What role do you foresee the physical store playing in the future?
MARSH: It is not just the physical store to me. Rather, it is the human, sensorial, emotionally connected experience within the physical store space that has become increasingly more important. I think of grocery in this space as most critical. Food is sensorial and tactile. We have a responsibility to balance getting the experience right while allowing the shopper to explore, with organizing the traffic patterns in store in such a way that allows them to quickly find what they want so they have more time to explore and potentially add to the basket.
MARSH: The most successful merchandising of my career has been within the last few years when I have been able to see such strong partnerships across several retailers. It has worked best when my team and I have been able to roll up our sleeves with the retailers and problem solve with them. We diagnose challenges and develop solutions to grow the category through changing their in-store experiences. We have co-designed solutions that fit seamlessly within their in-store environment from a design standpoint yet are disruptive just enough to create a cause for pause in the shopper’s journey. This pause is enough to encourage the shopper to explore the category in a new and different way, thus driving engagement and ultimately category growth.
MARSH: My most recent successes have been through retailer collaborations to address flat-to-negative category numbers for the first time in years. Through proprietary research our team identified shopper challenges and began to put together merchandising solutions. To solve the challenges, I hosted several workshops with the retailers where our cross-functional teams dug deep into the issues. We co-designed the right merchandising solution for the shopper bringing in lighting elements, coffee shop-inspired design elements, kitchen countertops and coffee shop recipes to inspire shoppers. We had so much fun in these sessions, with the key being that we always focused on the shopper’s problem to solve and had our full cross-functional teams working fluidly together.

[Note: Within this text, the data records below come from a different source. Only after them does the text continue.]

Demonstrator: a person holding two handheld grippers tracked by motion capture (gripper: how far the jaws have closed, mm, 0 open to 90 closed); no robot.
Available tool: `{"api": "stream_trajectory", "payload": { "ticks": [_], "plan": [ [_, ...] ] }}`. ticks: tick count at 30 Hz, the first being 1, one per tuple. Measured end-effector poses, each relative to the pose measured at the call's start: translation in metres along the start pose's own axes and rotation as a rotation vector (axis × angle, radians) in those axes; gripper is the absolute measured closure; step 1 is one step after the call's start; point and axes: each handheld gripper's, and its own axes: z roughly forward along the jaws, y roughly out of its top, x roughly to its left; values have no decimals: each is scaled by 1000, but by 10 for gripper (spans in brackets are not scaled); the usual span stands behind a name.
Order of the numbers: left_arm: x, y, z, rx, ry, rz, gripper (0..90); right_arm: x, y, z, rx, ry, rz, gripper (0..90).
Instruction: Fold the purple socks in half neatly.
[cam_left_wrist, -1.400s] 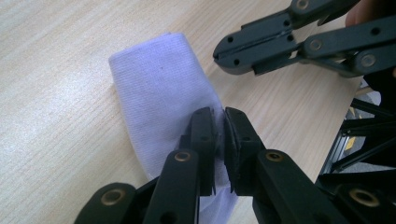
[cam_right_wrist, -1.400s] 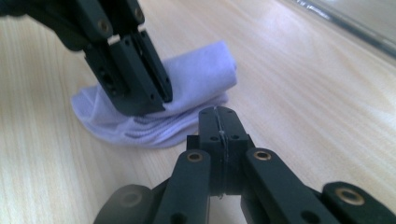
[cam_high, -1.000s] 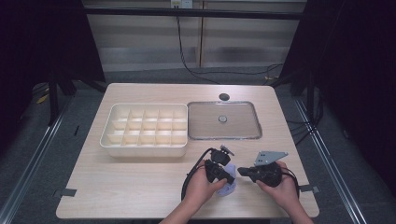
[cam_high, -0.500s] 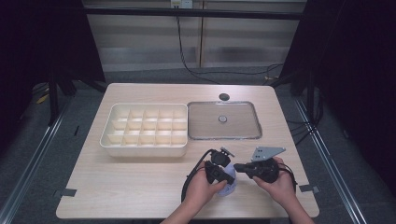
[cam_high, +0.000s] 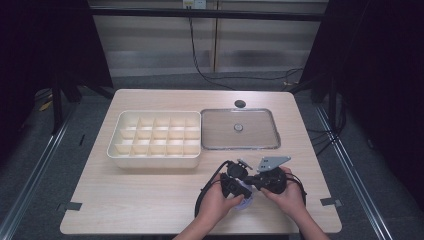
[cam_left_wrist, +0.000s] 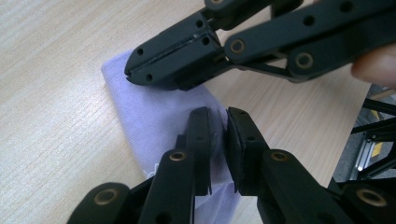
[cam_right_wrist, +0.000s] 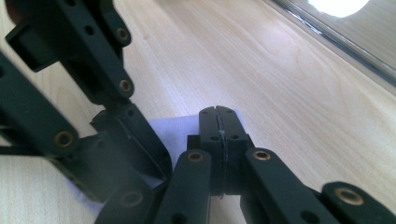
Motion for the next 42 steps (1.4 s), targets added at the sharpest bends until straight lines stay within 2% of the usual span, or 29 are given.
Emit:
{"api": "stream_trajectory", "payload": {
  "ticks": [8, 13, 16, 18, 19, 25, 27, 30, 34, 36, 38, 42],
  "plan": [
    [-1, 1, -4, 4, -36, -40, 734, -1, -4, 0, -17, 10, 12, 900],
    [0, 3, -16, 0, -56, -46, 722, -3, -7, -1, -34, 21, 33, 900],
    [3, 5, -27, -20, -46, -52, 756, -2, -7, -1, -32, 21, 33, 900],
    [5, 4, -31, -17, -45, -57, 835, -3, -7, -1, -33, 22, 34, 900],
    [5, 3, -30, -16, -44, -56, 867, -3, -7, -1, -35, 23, 34, 900],
    [3, -6, -8, 2, -50, -65, 835, -2, -8, -1, -34, 22, 39, 900],
    [2, -8, -3, 11, -50, -55, 843, -2, -8, -2, -35, 23, 39, 900],
    [0, -9, -1, 24, -26, -39, 893, -3, -9, -2, -39, 25, 42, 900],
    [-4, -9, -4, 26, -7, -25, 895, -2, -9, -1, -41, 21, 31, 900],
    [-6, -9, -8, 1, -31, -38, 894, -2, -9, -1, -40, 17, 31, 900],
    [-8, -10, -11, -4, -30, -39, 894, -2, -9, -1, -41, 19, 33, 900],
    [-4, -15, -1, 20, -32, -57, 900, -2, -8, -1, -38, 16, 24, 900]
  ]
}}
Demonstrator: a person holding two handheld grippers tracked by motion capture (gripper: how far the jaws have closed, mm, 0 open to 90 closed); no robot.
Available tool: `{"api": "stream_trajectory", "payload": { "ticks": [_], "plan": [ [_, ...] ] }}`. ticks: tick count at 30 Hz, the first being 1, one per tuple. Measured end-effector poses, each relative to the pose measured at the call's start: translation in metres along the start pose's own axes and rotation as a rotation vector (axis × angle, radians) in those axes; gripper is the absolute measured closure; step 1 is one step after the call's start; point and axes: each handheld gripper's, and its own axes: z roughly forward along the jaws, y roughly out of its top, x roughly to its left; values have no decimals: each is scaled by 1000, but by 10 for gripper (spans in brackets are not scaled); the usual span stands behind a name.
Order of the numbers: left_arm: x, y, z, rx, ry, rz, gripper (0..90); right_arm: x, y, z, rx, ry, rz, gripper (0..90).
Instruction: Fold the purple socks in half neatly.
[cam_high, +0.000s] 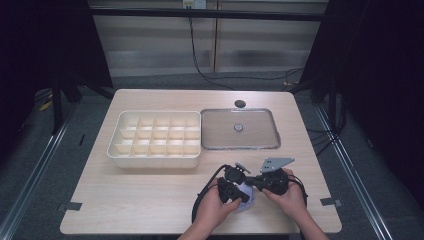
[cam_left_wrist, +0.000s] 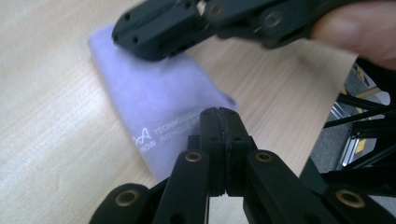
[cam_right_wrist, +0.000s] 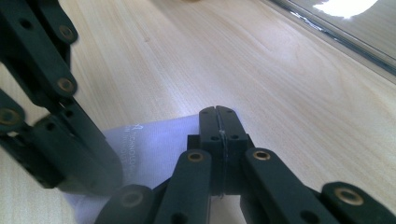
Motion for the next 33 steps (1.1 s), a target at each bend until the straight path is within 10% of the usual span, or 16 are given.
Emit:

Our solution led to returned category growth and strong brand growth. Not only that, it also led to improved retailer perceptions indicating just how important in-store experiences are to shoppers. This was some of the most rewarding work I have ever done for three reasons – the retailer’s growth, the brand growth and ultimately, to hear the shopper tell us how much they liked these in-store experiences and how it hit directly on the brief of the shopper problem to solve.